▶ [TASK REQUIREMENTS]:
Please print the full listing exactly.

● ● ● ●

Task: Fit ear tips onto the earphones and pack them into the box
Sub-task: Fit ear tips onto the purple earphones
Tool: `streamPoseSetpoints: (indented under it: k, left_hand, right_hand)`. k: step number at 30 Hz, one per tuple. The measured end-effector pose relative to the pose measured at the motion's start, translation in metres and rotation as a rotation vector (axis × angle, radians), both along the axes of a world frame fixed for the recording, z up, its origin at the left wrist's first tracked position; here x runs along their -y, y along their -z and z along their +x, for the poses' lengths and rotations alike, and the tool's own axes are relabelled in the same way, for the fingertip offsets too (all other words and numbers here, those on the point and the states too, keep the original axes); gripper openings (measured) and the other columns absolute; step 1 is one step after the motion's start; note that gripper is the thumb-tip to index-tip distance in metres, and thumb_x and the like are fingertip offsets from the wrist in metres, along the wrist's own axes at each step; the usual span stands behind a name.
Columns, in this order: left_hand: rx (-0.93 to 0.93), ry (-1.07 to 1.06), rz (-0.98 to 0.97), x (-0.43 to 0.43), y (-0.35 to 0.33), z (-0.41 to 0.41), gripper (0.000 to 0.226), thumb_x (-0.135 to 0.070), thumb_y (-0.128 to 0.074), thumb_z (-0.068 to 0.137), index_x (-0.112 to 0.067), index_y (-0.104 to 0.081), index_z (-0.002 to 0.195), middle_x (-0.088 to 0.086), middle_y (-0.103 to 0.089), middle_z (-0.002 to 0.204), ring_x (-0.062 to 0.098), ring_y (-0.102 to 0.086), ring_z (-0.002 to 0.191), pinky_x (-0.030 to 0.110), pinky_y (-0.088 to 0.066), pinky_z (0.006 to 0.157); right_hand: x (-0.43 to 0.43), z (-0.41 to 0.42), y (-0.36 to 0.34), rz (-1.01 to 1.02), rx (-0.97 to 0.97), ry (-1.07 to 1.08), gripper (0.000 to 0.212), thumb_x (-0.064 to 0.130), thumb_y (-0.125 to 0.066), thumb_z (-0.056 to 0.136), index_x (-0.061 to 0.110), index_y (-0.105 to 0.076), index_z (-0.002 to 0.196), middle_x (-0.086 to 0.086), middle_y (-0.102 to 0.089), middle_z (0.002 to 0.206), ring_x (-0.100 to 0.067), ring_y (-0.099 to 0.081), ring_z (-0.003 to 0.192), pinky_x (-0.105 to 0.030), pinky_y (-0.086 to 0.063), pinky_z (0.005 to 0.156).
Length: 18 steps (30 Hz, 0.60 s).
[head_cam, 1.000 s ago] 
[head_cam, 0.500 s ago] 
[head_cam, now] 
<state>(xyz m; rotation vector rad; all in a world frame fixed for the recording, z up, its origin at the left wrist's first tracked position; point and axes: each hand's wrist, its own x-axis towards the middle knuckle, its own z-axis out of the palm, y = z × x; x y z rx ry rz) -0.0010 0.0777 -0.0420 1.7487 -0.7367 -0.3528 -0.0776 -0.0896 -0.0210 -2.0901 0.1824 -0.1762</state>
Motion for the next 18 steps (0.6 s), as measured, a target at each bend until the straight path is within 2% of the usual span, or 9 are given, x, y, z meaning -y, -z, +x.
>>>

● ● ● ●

▶ [RESULT OF THE EXERCISE]:
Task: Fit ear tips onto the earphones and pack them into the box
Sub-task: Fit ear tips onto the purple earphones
Tool: `streamPoseSetpoints: (indented under it: k, left_hand, right_hand)`. k: step number at 30 Hz, one per tuple. The measured end-effector pose relative to the pose measured at the motion's start, translation in metres and rotation as a rotation vector (axis × angle, radians), both along the axes of a world frame fixed for the recording, z up, its origin at the left wrist's first tracked position; here x runs along their -y, y along their -z and z along their +x, for the poses' lengths and rotations alike, and the tool's own axes are relabelled in the same way, for the fingertip offsets too (all other words and numbers here, those on the point and the states too, keep the original axes); gripper openings (measured) and the other columns absolute; step 1 is one step after the motion's start; note that gripper is the thumb-tip to index-tip distance in metres, and thumb_x and the like are fingertip offsets from the wrist in metres, along the wrist's own axes at each step; the usual span stands behind a name.
Columns, in this order: left_hand: rx (-0.93 to 0.93), ry (-1.07 to 1.06), rz (-0.98 to 0.97), x (-0.43 to 0.43), y (-0.35 to 0.33), z (-0.41 to 0.41), gripper (0.000 to 0.226), thumb_x (-0.135 to 0.070), thumb_y (-0.128 to 0.074), thumb_z (-0.068 to 0.137), index_x (-0.112 to 0.067), index_y (-0.104 to 0.081), index_z (-0.002 to 0.195), middle_x (-0.088 to 0.086), middle_y (-0.103 to 0.089), middle_z (-0.002 to 0.204), ring_x (-0.062 to 0.098), ring_y (-0.102 to 0.086), ring_z (-0.002 to 0.191), pinky_x (-0.030 to 0.110), pinky_y (-0.088 to 0.066), pinky_z (0.006 to 0.157); right_hand: x (-0.43 to 0.43), z (-0.41 to 0.42), y (-0.36 to 0.34), rz (-1.01 to 1.02), rx (-0.97 to 0.97), ry (-1.07 to 1.08), gripper (0.000 to 0.212), thumb_x (-0.064 to 0.130), thumb_y (-0.125 to 0.066), thumb_z (-0.056 to 0.136), index_x (-0.061 to 0.110), index_y (-0.105 to 0.076), index_z (-0.002 to 0.196), middle_x (-0.086 to 0.086), middle_y (-0.102 to 0.089), middle_z (0.002 to 0.206), ring_x (-0.100 to 0.067), ring_y (-0.099 to 0.081), ring_z (-0.003 to 0.192), pinky_x (-0.105 to 0.030), pinky_y (-0.086 to 0.063), pinky_z (0.005 to 0.156).
Length: 18 steps (30 Hz, 0.60 s).
[head_cam, 1.000 s ago] 
[head_cam, 0.500 s ago] 
[head_cam, now] 
<state>(xyz m; rotation vector rad; all in a world frame fixed for the recording, z up, its origin at the left wrist's first tracked position; point and axes: each hand's wrist, its own x-axis towards the middle knuckle, its own z-axis out of the palm, y = z × x; x y z rx ry rz) -0.0010 0.0777 -0.0420 1.7487 -0.7367 -0.3528 -0.0776 -0.0896 -0.0210 -2.0901 0.1824 -0.1762</state>
Motion for the next 18 steps (0.6 s), as measured, a target at each bend until the straight path is within 2% of the usual span, or 9 are given, x, y, z meaning -y, -z, +x.
>>>

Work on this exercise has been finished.